Враг престола - Гарин Дмитрий. Страница 25

— Время… на исходе.

* * *

Когда глаза Эдуарда открылись, он содрогнулся всем телом. Так бывало всякий раз, когда тревожные сны овладевали им во мраке ночи.

Рядом, в складках одеяла что–то пошевелилось. Он был не один. Образы жутких видений были ещё слишком сильны в памяти.

Эдуард хотел вскрикнуть. Тело напряглось, готовое вскочить и схватиться за оружие. На покрытую жёсткой щетиной щёку легла тёплая, нежная рука, усмиряющая его беспокойство одним лёгким прикосновением.

— Тебе приснился дурной сон, мой единственный.
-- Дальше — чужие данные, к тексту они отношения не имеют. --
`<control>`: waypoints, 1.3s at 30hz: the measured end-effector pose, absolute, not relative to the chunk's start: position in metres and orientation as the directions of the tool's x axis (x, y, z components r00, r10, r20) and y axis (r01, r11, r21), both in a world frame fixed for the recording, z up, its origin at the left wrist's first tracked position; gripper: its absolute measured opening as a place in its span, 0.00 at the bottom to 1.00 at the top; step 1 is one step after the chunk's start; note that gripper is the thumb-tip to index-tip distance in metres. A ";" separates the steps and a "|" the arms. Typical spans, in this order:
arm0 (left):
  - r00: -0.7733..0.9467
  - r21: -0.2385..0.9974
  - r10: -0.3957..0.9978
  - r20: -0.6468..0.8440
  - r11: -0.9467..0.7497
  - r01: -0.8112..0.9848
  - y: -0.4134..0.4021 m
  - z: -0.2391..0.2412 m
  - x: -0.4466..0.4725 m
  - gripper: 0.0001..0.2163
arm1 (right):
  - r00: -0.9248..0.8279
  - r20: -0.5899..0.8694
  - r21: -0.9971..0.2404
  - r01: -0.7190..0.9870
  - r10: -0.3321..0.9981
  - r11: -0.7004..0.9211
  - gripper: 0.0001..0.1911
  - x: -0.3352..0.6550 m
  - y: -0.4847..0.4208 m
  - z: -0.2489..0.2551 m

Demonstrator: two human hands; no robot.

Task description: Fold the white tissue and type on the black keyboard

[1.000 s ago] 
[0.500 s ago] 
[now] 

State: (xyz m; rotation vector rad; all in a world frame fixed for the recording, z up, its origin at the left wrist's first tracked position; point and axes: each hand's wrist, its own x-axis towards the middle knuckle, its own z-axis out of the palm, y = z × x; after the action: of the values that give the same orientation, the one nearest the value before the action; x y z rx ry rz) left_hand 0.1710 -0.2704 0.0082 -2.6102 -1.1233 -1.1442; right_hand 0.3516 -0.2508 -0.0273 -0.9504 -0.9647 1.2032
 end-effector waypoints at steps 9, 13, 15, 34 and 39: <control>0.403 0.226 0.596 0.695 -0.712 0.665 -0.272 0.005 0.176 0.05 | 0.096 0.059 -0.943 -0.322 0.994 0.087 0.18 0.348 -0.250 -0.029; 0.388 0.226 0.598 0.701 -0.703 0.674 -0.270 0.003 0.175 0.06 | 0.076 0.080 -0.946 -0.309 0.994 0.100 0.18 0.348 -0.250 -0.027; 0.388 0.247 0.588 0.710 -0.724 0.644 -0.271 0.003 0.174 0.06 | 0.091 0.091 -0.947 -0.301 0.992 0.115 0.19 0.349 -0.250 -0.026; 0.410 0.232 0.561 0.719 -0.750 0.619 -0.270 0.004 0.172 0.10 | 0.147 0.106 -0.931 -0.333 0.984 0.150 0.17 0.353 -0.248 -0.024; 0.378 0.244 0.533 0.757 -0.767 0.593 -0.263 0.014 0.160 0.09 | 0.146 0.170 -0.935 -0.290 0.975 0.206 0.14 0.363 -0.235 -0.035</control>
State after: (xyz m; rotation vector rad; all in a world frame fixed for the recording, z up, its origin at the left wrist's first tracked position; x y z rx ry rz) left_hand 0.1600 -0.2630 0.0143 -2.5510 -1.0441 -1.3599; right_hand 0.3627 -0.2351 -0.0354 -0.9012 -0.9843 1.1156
Трепетное нагое тело Гайде прильнуло к нему в ночи, словно отгоняя страхи и тревоги. Счастье и лёгкость наполняли сердце юноши, и всё–таки его решимость таяла, словно воск свечи, растопленный ярким пламенем её нежности.

Хотел бы Эдуард, чтобы она была права. Чтобы это был всего лишь ночной кошмар. Но с тех пор как он посетил пустынное святилище, его видения стали куда чётче. Духи говорили с ним. Просили. Пытались о чём–то предупредить.

Он поднялся на ложе из циновки и верблюжьих шкур. Одеяло упало, обнажая мощный торс юноши.

— Что гложет тебя, свет моей жизни?

Тонкие руки обхватили его живот, а голова девушки легла на мускулистое плечо. Он чувствовал мягкое прикосновение её смуглых грудей. Ощущал, как гладкое упругое бедро прижимается к его ноге.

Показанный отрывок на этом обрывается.